A Autoridade da Concorrência[iii] propôs que:
“o atual regime especial dos transportes regulares de carga geral ou contentorizada entre o Continente e as Regiões Autónomas seja objeto de UMA REAVALIAÇÃO PELO LEGISLADOR, em conjunto com os Governos Regionais, a DGRM, o IMT, I.P. e a AMT, tendo como objetivo a identificação e avaliação de modelos alternativos de regulação do mercado de serviço público, com vista a dotar o legislador de informação que possibilite a escolha do modelo mais adequado, que promova a eficiência e minimize as distorções da concorrência. São necessários ESTUDOS ECONÓMICOS APROFUNDADOS que podem ser feitos por cada um dos agentes económicos e políticos intervenientes, mas que no final têm de ser EFICAZES PARA SUPORTAR UMA DECISÃO ao nível da Assembleia da República”.

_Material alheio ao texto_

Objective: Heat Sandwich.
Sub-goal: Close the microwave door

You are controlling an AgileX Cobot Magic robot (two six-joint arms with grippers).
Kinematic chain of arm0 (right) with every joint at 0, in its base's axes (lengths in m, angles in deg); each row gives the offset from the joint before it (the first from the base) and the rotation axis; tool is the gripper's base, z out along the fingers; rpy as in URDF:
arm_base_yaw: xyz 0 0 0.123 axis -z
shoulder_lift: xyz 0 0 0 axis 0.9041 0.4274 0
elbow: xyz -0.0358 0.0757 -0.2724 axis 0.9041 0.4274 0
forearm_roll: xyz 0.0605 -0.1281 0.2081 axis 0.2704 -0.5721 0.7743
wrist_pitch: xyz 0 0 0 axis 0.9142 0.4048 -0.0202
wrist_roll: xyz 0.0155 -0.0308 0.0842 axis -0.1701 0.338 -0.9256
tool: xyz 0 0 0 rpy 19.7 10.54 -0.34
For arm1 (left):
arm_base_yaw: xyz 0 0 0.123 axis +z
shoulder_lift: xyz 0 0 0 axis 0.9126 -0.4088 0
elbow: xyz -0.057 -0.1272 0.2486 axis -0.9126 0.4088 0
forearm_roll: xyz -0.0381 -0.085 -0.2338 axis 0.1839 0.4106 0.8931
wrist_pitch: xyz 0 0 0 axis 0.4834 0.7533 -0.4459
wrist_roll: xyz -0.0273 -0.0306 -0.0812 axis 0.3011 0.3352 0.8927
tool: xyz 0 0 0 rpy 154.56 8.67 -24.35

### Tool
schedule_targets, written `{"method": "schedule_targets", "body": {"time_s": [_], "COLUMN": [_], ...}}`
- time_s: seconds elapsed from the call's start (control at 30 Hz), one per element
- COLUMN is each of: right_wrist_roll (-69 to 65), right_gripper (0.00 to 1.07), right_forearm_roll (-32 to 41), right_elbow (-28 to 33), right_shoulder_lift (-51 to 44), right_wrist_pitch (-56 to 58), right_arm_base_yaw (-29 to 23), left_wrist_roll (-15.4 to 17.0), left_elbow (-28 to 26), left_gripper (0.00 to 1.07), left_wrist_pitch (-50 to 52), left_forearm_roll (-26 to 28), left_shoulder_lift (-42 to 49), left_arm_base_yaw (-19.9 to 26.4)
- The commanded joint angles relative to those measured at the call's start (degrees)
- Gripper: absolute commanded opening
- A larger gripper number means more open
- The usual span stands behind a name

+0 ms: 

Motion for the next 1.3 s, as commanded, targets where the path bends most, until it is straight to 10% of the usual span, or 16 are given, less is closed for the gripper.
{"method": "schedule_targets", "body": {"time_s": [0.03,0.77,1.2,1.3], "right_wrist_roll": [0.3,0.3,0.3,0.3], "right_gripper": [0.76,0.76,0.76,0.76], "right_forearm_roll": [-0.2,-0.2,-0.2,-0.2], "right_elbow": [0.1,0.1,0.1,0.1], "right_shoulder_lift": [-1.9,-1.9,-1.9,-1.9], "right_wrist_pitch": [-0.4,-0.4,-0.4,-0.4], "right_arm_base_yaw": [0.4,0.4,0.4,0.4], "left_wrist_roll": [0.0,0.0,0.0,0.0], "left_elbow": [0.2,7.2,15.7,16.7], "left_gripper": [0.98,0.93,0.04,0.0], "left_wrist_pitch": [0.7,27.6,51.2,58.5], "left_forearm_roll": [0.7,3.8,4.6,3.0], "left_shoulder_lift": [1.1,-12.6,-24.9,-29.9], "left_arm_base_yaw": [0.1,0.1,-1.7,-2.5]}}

Estou totalmente de acordo com a Autoridade da Concorrência.
[i] É necessário precisar a diferença entre sistema e modelo: “um sistema é todo e qualquer objeto sobre o qual se pretende realizar um determinado estudo, enquanto um modelo é uma qualquer representação desse objeto na qual se irá, efetivamente, executar tal estudo.” Noutras palavras, “um sistema é o objeto de estudo, enquanto um modelo é uma ferramenta usada para entender ou interagir com esse objeto de estudo. Os modelos são usados para representar sistemas de uma maneira que seja mais fácil de manipular, analisar e compreender”. Fonte: ChatGPT.
[ii] Ver, por exemplo, declarações recentes do Presidente da Associação de Agricultores da Ilha Graciosa.
[iii] Parecer da AdC ao Projeto de Lei nº324/XV/1.ª (PSD) de 24 de novembro de 2022.